→ **What the task requires**: Transcribe exactly the line with "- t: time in" and each line that follows it in the listing, down to the last, omitting all pictures.

>>

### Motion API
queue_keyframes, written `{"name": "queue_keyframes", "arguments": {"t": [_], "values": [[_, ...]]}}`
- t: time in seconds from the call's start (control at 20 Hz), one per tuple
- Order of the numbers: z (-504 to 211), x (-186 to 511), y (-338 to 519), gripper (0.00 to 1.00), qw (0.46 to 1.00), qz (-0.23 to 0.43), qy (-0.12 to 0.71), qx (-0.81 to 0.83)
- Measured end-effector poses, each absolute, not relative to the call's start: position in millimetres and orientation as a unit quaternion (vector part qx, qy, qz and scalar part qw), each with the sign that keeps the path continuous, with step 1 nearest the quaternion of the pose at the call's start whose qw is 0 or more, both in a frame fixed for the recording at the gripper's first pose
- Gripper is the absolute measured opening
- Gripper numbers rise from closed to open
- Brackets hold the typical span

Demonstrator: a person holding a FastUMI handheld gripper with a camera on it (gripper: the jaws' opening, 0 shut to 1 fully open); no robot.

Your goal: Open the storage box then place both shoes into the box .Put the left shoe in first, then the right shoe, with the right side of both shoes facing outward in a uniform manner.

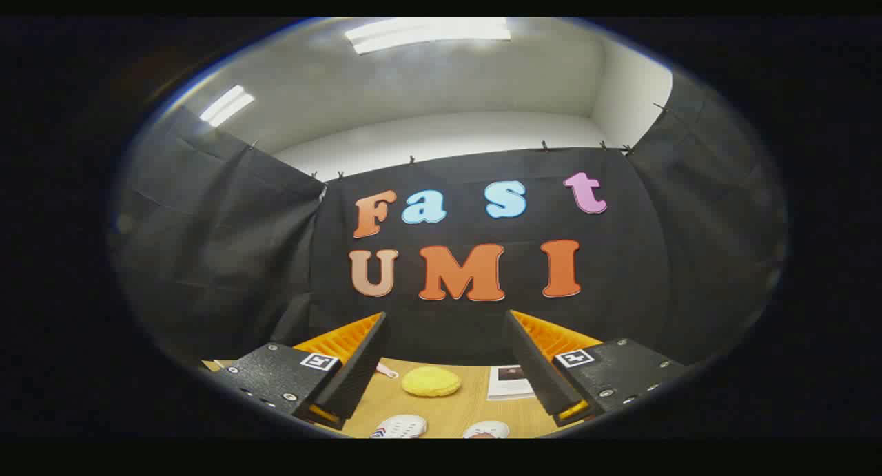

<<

→ **Written response**:
- t: time in seconds from the call's start (control at 20 Hz), one per tuple
- Order of the numbers: z (-504 to 211), x (-186 to 511), y (-338 to 519), gripper (0.00 to 1.00), qw (0.46 to 1.00), qz (-0.23 to 0.43), qy (-0.12 to 0.71), qx (-0.81 to 0.83)
- Measured end-effector poses, each absolute, not relative to the call's start: position in millimetres and orientation as a unit quaternion (vector part qx, qy, qz and scalar part qw), each with the sign that keeps the path continuous, with step 1 nearest the quaternion of the pose at the call's start whose qw is 0 or more, both in a frame fixed for the recording at the gripper's first pose
- Gripper is the absolute measured opening
- Gripper numbers rise from closed to open
- Brackets hold the typical span

Demonstrator: a person holding a FastUMI handheld gripper with a camera on it (gripper: the jaws' opening, 0 shut to 1 fully open); no robot.

Your goal: Open the storage box then place both shoes into the box .Put the left shoe in first, then the right shoe, with the right side of both shoes facing outward in a uniform manner.

No further response is needed.